Raju Gari Gadhi 2 is a 2017 Indian Telugu-language comedy horror film directed by Ohmkar and produced by Prasad V. Potluri under PVP Cinema, Matinee Entertainment, and OAK Entertainments banner. The film is a sequel to Raju Gari Gadhi (2015), the second installment in Raju Gari Gadhi franchise, and a remake of the Malayalam film Pretham (2016). It stars Nagarjuna Akkineni, Samantha Ruth Prabhu, Seerat Kapoor, and Ashwin Babu (reprising his role from the first film), while Abhinaya, Vennela Kishore, Praveen, and Rao Ramesh play supporting roles. The music is composed by S. Thaman with cinematography by R. Diwakaran and editing by Madhu. The film was released on 13 October 2017.

==Plot==
The film begins with three youngsters - Ashwin, Kishore, and Praveen - who are friends from college days, deciding collaborate in setting up a resort business. Everything goes smoothly for their business, until they begin to witness paranormal activity at the resort, making their lives tougher. Immediately, they contact a nearby church father, but it fails miserably, and their fear of that ghost increases. The Father suggests they approach a world-renowned mentalist named Rudra who has parlor tricks, mental tenacity to make clever guesses, special powers of contacting with the spirits, and also assists the Police Department as a human lie detector with his cold reading techniques. Rudra decides to solve the mystery in the resort. Beyond a shadow of doubt, he finds that it is a soul of a girl Amrutha, who is seeking answers for her death. Rudra assures Amrutha that he will help her.

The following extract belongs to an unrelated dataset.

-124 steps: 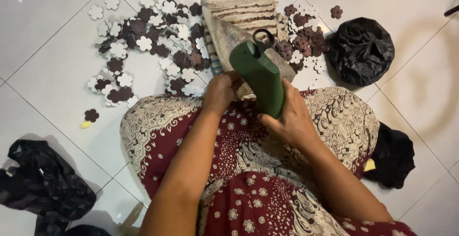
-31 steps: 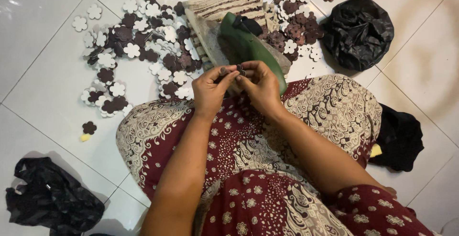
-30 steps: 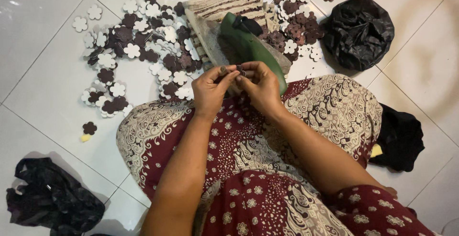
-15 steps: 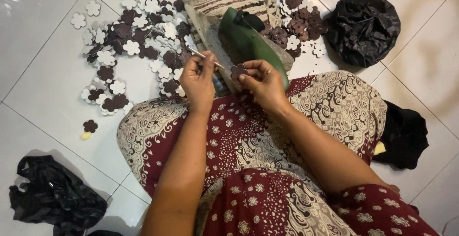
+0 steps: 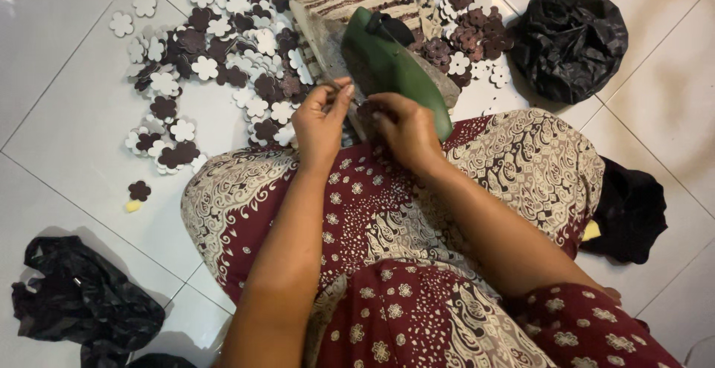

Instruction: The person sits on the floor and repeatedly rubs small flower-shaped craft pieces against a green handheld tool to smooth their edges. The person handles the pieces one at a time, alternating between white and brown items, and places them back on the floor after treatment.

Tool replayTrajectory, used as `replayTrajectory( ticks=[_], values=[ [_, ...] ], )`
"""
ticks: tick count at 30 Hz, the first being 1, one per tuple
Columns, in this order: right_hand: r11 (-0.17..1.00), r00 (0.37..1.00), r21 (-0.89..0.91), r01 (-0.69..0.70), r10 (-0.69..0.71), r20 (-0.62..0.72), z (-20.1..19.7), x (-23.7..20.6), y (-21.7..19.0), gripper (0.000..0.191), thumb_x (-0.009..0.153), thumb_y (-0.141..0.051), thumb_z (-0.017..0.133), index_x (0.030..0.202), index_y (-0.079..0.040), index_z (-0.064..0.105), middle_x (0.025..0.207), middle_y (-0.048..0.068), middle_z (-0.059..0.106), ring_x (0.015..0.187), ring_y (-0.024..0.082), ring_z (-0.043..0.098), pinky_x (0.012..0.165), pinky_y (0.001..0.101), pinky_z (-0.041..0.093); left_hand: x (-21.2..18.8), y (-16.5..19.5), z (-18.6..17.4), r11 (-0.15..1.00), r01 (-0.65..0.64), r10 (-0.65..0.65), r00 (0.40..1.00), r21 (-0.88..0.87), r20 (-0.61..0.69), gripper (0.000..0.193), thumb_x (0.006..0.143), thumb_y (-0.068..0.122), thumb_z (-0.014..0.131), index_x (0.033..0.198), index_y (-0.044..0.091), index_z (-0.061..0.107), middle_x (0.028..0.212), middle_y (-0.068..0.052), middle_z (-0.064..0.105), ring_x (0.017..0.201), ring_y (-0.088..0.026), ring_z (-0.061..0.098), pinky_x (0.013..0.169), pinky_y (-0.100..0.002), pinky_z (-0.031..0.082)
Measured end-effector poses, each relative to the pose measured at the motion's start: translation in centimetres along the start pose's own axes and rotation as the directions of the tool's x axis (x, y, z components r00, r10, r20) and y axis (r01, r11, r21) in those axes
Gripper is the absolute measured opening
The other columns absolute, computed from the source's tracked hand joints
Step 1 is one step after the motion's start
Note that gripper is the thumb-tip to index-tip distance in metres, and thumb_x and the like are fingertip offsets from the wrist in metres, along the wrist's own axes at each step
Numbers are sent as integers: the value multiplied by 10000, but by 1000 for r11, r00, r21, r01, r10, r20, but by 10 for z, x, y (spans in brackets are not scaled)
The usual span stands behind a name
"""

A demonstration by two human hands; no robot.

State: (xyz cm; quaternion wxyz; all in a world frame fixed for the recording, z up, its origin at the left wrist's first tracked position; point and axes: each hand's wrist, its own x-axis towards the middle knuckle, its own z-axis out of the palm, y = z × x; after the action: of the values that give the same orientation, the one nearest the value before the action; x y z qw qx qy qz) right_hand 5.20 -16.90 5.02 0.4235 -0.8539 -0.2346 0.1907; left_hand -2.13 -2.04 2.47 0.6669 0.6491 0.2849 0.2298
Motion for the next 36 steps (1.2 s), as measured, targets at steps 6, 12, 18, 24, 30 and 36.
replayTrajectory(
  ticks=[6,12,18,24,30,36],
  values=[
    [910,913,-216,354,-386,-133,-5,-4,-5,346,998,-49,681,1342,-77,658,1272,162,723,1127,313,741,983,380,594,-1,-2,3,993,-16,10,999,115,52,174,965,157,750,1113,67,768,971,10,777,793,-11,660,699,-192,550],
    [929,914,-329,168,-272,-301,-45,9,7,489,878,-181,796,1299,19,645,1175,274,682,1071,428,669,907,465,545,0,-9,6,986,31,-50,992,166,113,180,958,162,757,1107,61,765,875,-1,771,735,-30,658,671,-217,542],
    [984,992,-123,-126,123,-31,-59,23,16,551,910,-350,764,1320,-3,642,1207,232,707,1107,339,701,944,427,546,0,-17,6,979,-71,44,989,190,139,160,966,155,757,1089,52,760,932,-12,788,783,-34,685,717,-229,569],
    [983,995,-163,-82,73,-64,-57,22,14,543,910,-344,785,1313,-3,656,1207,253,695,1107,381,676,950,449,525,1,-17,7,969,-18,-13,992,247,123,159,950,161,762,1081,72,768,859,-5,777,716,-28,661,652,-220,545],
    [984,993,-143,-110,104,-47,-58,22,9,548,906,-354,777,1317,-12,654,1216,244,700,1112,375,688,952,456,534,-1,-12,6,956,-3,-38,990,293,134,149,960,161,767,1075,68,778,798,-38,755,687,-38,627,620,-232,515],
    [923,978,-332,-196,209,4,-50,19,9,657,958,-449,744,1472,-85,555,1317,193,640,1197,337,611,1036,474,497,-3,-18,8,847,-279,172,949,453,264,143,959,201,759,1066,108,781,967,-48,792,802,-125,753,700,-296,603]
  ],
)
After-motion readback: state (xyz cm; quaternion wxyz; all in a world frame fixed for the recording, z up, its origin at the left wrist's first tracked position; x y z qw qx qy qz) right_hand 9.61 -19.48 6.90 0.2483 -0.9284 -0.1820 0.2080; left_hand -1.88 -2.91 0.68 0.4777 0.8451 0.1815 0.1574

Amrutha starts revealing her past. She was an intelligent student who has grown up with values and norms given by her father Parandhamaiah. Once, she goes out on a college excursion when someone secretly films her while bathing in the same resort, which is purchased by three youngsters and uploaded on the internet, which led to her father’s suicide. After this, Amrutha also committed suicide out of humiliation. Now, Rudra starts his investigation to catch the real culprit. At last, he finds that the culprit is Kiran, the daughter of Chandra Shekar, who is the Vice Chancellor of the Institution. The reason behind Kiran's deed is jealousy about Amrutha's popularity and her love interest Nandu's fondness towards Amrutha. After knowing the truth, Amrutha tries to kill Kiran, but Rudra stops her way by reminding the morals taught by her father and making her soul rest in peace. With that Kiran is arrested for her crime. Finally, the movie ends with the three youngsters running their resort successfully with a caution that cell phones are not allowed and Rudra moving on to a new mission.

==Cast==

- Nagarjuna Akkineni as Rudra
- Samantha Ruth Prabhu as Amritha
- Seerat Kapoor as Suhanisa
- Ashwin Babu as Ashwin
- Abhinaya as Kiran
- Vennela Kishore as Kishore
- Praveen as Praveen
- Rao Ramesh as Parandhamaiah
- Vidyullekha Raman as Bellam Sridevi
- Shakalaka Shankar as Bala Yesu
- Naresh as Father
- Avinash as Priest
- Devan as Vice Chancellor Chandra Shekar
- Nandu as Nandu
- Tejaswi Madivada as Bala
- Narayana Rao as Master
- Annapurna as Varalakshmi
- Satya Krishnan as Lecturer
- Mukhtar Khan as Commissioner Sarathchandra
- Ravi Varma as Satti
- Shatru as Land Grabbing Head
- Geetha Singh as Nimmy
- Baby Lasya as Young Amrutha

==Soundtrack==

| No. | Title | Length |
|---|---|---|
| 1. | "Beautiful Life" | 2:10 |
| Total length: |  | 2:10 |

== Production ==
Raju Gari Gadhi 2, a new project with Nagarjuna Akkineni in the lead was launched on 27 November 2016 at Annapurna Studios, K. Raghavendra Rao gave the clap for the first scene, producer Prasad V Potluri switched on the camera while Omkar directed the first shot. The principal photography commenced in February 2017 in Hyderabad. The first look of the film was launched on 29 August 2017 on Nagarjuna's birthday and the trailer has launched on 20 September 2017, on eve of ANR's birthday. The resort shown in the film is Le Pondy at Pondicherry.

== Reception ==

=== Critical reception ===
Times of India gave 3 out of 5 stars stating "The linear narrative and lack of spooks in what’s touted to be horror-comdey[sic] not withstanding, Raju Gari Gadhi 2 makes for a passable weekend watch".

== Sequels ==
It is sequel to Raju Gari Gadhi which was released in 2015. Eventually the third installment Raju Gari Gadhi 3 was released on 18 October 2019.